## [Exercise brief]
Exactly the lines starting at the line containing "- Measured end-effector" and ending at the line containing "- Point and" are to be written out from the listing below, both included.
________________________
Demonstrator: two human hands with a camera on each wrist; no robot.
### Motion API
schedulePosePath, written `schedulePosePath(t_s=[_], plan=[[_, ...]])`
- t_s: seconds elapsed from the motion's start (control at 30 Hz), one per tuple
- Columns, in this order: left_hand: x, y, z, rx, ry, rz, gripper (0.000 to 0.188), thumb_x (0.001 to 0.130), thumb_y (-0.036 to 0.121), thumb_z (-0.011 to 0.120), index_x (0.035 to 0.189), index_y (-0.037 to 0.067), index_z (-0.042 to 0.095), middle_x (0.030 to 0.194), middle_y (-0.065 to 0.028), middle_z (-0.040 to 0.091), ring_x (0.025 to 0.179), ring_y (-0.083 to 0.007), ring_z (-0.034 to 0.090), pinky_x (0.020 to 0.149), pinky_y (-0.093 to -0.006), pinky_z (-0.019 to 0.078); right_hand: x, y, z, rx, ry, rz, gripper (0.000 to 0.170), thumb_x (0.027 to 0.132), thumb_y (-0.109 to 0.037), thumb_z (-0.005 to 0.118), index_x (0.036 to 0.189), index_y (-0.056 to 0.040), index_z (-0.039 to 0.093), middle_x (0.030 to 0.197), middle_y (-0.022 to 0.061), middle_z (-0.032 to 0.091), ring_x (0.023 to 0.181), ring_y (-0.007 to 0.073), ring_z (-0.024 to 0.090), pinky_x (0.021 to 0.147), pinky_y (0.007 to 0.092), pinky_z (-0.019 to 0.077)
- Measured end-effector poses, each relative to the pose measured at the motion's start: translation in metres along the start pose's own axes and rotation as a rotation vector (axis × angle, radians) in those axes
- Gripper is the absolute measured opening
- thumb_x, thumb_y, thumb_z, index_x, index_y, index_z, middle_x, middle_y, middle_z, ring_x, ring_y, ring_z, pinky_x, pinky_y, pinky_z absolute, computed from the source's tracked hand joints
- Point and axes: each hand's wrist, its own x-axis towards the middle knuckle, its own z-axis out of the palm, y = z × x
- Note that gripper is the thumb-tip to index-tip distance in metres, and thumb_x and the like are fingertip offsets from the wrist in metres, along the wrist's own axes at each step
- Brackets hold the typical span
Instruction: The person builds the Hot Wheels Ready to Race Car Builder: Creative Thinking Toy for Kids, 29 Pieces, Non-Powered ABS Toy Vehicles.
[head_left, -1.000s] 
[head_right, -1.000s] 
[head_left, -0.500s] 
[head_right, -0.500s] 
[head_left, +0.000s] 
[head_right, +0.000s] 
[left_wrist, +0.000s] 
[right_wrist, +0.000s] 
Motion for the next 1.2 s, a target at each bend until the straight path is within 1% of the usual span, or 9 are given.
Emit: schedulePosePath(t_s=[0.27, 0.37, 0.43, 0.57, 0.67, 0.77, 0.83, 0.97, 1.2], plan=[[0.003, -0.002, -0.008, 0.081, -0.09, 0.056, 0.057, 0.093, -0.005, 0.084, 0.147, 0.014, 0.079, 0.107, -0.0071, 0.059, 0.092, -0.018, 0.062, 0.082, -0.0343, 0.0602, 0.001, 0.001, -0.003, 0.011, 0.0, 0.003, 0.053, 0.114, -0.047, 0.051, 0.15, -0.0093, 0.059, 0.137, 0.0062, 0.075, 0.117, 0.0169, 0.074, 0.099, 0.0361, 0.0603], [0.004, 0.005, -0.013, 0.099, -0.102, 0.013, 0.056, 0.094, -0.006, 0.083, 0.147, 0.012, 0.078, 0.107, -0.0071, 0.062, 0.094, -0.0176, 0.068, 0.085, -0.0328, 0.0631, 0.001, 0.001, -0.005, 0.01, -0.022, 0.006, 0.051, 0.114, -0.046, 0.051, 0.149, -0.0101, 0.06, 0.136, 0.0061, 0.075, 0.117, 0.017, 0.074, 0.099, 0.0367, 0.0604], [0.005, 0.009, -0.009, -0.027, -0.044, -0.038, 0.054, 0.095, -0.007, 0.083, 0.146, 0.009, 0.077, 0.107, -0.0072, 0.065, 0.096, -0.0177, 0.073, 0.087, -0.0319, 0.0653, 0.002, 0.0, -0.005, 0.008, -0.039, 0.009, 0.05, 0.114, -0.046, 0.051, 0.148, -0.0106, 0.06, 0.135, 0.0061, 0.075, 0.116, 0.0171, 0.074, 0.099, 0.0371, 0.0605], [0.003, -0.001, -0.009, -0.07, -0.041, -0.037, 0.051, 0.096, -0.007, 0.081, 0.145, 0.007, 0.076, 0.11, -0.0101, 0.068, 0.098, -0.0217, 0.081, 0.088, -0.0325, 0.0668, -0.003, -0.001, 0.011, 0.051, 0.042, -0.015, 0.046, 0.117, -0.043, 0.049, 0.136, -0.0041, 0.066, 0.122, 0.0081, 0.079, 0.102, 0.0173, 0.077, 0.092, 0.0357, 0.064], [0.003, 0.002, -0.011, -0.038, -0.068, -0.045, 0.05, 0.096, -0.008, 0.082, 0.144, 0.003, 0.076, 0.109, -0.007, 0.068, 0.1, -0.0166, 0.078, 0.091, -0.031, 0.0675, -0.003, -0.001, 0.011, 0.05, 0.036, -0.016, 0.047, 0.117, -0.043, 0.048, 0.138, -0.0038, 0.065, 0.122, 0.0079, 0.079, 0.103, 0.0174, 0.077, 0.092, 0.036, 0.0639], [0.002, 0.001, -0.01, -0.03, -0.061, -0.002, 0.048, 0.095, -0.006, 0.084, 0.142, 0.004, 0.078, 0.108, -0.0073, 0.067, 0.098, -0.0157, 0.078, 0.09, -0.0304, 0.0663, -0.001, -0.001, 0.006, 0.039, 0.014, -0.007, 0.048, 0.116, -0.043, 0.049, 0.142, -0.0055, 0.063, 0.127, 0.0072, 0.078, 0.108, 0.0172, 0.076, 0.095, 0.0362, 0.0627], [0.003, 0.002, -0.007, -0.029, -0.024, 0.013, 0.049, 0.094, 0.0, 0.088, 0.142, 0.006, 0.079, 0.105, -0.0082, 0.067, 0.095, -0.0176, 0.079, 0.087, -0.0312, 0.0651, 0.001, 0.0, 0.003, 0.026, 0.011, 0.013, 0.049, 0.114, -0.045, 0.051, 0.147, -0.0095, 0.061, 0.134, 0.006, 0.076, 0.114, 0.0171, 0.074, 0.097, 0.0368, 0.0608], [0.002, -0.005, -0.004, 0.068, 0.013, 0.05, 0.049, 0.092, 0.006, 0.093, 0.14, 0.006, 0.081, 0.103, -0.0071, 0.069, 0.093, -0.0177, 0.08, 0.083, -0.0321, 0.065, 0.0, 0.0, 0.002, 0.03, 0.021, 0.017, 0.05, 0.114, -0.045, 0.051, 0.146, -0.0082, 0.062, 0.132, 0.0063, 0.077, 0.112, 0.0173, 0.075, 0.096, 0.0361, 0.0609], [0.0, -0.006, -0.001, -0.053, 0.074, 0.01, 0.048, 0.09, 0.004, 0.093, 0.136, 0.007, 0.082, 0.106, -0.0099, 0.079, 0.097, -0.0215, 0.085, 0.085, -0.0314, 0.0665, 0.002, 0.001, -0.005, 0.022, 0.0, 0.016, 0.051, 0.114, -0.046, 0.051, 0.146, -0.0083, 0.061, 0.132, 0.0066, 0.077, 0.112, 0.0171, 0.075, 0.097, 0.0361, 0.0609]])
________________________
## [Exercise solution]
- Measured end-effector poses, each relative to the pose measured at the motion's start: translation in metres along the start pose's own axes and rotation as a rotation vector (axis × angle, radians) in those axes
- Gripper is the absolute measured opening
- thumb_x, thumb_y, thumb_z, index_x, index_y, index_z, middle_x, middle_y, middle_z, ring_x, ring_y, ring_z, pinky_x, pinky_y, pinky_z absolute, computed from the source's tracked hand joints
- Point and axes: each hand's wrist, its own x-axis towards the middle knuckle, its own z-axis out of the palm, y = z × x

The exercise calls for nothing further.